§ PROBLEM TO SOLVE
Transcribe the data exactly, stopping after the "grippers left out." line.

═══ SOURCE MATERIAL ═══

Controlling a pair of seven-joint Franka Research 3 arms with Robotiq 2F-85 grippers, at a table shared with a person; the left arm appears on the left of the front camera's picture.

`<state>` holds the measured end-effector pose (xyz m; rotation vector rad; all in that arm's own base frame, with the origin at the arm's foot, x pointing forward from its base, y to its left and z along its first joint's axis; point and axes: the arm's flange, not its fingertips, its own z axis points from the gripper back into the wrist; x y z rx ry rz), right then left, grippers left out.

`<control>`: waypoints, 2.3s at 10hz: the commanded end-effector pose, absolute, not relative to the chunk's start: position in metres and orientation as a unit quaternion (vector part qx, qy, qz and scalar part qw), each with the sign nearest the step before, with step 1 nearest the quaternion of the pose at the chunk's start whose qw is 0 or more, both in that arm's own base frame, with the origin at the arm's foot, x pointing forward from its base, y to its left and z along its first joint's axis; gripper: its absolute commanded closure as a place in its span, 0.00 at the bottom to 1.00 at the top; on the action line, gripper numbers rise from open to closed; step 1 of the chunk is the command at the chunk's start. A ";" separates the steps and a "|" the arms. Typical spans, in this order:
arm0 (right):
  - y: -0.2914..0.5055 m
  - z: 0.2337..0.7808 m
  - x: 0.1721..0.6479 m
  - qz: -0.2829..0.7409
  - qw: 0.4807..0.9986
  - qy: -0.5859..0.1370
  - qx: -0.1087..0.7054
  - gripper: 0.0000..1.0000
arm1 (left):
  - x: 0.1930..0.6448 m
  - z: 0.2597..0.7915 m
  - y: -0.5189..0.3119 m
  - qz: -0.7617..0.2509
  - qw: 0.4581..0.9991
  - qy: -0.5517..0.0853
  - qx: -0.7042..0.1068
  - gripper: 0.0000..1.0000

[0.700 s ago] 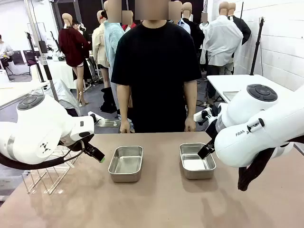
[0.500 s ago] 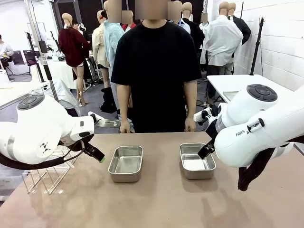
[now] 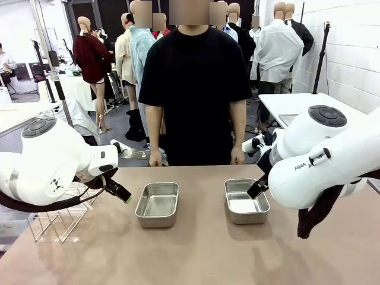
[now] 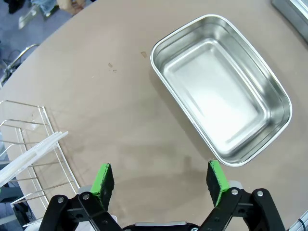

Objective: Place the bread in airtight containers.
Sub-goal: Lift both Airtight Container.

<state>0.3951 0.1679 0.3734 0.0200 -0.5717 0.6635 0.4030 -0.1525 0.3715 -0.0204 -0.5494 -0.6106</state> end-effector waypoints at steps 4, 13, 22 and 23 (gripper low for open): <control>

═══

§ SOLVED PROBLEM
Controlling a pair of seven-joint Franka Research 3 arms with Robotiq 2F-85 grippers, at a table shared with a person; the left arm appears on the left of the front camera's picture.

`<state>` holds the measured end-effector pose (xyz m; rotation vector rad; all in that arm's own base frame, with the origin at the arm's foot, x pointing forward from its base, y to its left and z along its first joint's axis; point and axes: the arm's flange, not its fingertips, its own z axis points from the gripper back into the wrist; x y z rx ry rz), right then left, grippers left out.

The answer, as written, is complete.